Tra i capoluoghi della Romagna, Ravenna è la città più lontana da colli e dislivelli anche minimi, e se ti piace andare in bicicletta con qualche dicreta salita, e vivi qui come me, non puoi far altro che pedalare per 35/40km (solo andata, quindi il doppio) prima di trovare una decente elevazione di 250mt. Ad esempio, una sola volta sono andato da Ravenna a Bertinoro, un delizioso paese sui colli vicino a Cesena, da dove peraltro si può partire per arrivare alle celebre Cima Pantani, ma una volta arrivato lì, non ho potuto far molto altro se non tornare indietro, peraltro prendendo il treno da Forlimpopoli perché l’idea di farmi altri 30km di rettilineo piattone mi annoiava troppo.

Verso Faenza

Una settimana fa ho pensato invece di guardare dal lato di Faenza, zona che conoscevo ancora molto poco ma di cui avevo sentito parlare per i bellissimi panorami sui calanchi, degli enormi e profondi solchi sulle rocce di natura argillosa.
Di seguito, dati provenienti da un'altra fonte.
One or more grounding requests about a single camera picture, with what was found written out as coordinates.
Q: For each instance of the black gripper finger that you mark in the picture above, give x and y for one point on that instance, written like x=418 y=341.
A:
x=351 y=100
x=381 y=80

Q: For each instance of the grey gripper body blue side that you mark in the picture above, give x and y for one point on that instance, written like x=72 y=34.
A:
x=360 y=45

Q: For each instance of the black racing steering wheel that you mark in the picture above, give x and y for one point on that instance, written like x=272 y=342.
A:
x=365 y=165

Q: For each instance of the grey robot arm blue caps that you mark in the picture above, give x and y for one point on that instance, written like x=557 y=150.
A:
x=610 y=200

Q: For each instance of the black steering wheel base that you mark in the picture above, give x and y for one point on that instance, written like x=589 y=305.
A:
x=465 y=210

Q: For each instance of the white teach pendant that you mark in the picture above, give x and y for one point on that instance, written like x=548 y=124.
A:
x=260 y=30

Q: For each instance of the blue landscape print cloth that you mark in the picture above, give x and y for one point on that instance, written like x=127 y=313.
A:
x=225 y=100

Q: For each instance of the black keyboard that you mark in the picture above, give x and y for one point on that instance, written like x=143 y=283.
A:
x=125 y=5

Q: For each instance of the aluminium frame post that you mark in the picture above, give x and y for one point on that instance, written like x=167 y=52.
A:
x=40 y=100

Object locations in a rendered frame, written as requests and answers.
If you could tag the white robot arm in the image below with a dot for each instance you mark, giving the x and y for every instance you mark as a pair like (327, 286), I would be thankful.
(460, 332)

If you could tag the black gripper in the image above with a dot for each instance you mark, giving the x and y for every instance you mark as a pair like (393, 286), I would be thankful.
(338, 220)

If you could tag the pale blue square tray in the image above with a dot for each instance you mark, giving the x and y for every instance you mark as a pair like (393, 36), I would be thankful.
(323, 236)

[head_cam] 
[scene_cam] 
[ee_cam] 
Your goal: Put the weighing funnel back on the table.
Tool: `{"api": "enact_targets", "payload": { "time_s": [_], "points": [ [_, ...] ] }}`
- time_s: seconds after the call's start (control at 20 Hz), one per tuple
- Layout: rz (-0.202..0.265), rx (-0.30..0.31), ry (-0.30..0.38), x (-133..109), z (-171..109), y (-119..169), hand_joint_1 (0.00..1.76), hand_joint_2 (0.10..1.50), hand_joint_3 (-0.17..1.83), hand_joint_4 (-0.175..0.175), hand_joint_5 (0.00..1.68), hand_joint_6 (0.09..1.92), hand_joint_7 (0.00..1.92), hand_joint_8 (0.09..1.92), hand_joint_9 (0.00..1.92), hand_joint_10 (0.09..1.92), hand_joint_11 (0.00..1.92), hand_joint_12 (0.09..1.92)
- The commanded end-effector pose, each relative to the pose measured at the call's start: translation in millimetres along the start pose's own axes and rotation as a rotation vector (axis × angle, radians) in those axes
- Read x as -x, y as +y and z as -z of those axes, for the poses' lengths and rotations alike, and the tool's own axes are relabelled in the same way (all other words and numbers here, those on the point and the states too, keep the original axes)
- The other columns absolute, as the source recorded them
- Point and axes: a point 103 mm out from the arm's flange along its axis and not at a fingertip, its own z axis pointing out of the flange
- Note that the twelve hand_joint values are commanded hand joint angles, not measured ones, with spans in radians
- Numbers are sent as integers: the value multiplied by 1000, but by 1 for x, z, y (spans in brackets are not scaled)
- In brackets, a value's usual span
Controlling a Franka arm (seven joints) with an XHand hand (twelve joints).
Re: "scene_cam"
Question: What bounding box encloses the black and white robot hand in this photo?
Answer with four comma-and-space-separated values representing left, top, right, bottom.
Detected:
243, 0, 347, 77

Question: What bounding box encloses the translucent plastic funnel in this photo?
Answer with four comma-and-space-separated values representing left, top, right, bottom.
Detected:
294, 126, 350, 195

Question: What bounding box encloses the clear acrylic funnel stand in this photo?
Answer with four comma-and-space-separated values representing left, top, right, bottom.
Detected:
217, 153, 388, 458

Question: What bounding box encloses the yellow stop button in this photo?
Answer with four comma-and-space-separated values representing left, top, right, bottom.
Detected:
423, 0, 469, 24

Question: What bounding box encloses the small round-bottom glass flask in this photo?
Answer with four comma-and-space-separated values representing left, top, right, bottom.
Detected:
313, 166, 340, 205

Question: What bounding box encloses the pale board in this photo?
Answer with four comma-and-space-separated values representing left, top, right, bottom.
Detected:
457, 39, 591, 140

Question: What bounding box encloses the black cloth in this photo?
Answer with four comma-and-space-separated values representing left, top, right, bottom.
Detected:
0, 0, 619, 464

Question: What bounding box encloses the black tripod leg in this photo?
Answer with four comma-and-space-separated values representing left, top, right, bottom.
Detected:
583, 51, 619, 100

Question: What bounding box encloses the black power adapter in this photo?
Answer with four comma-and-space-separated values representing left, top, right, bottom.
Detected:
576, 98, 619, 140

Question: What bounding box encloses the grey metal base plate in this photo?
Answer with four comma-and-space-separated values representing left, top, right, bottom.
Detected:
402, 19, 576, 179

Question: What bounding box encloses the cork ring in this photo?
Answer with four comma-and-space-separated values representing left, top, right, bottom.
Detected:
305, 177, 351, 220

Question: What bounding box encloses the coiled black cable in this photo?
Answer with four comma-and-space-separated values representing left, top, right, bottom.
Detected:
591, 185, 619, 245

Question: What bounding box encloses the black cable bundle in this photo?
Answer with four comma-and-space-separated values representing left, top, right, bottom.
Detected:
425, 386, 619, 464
Cercando, ho trovato la versione corta (circa 65km) del Faenza Gravel 100 (un’iniziativa organizzata nel 2023 dal negozio di bici Bikepassion), un anello che parte dalla stazione di Faenza, diversamente dal percorso originale che non sono riuscito a trovare, e gira sulle prime colline forlivesi e faentine, passando da Castrocaro Terme, Borgo Tuliero e dalla pittoresca Rocca di Montepoggiolo.

Il giro

Dalla stazione di Faenza, il percorso è gradevole da subito: un passaggio nei pressi del fiume Lamone (che regala bellissimi scorci) e subito si va verso le campagne. Dopo le prime salite su stradine asfaltate, iniziano le larghe strade bianche, il cui paesaggio ricorda i colli toscani dell’Eroica. SI sale abbastanza, ma con pendenze mai superiori al 10%, fino ad arrivare alla Rocca e al Castello di Montepoggiolo, ben visibili anche se più elevati rispetto al punto di passaggio. Da lì inizia una piacevole discesa asfaltata e si arriva facilmente a Castrocaro, dove conviene fare scorta di acqua e snack perché fino a Borgo Tuliero (15km circa) non ci saranno altre occasioni di ristoro.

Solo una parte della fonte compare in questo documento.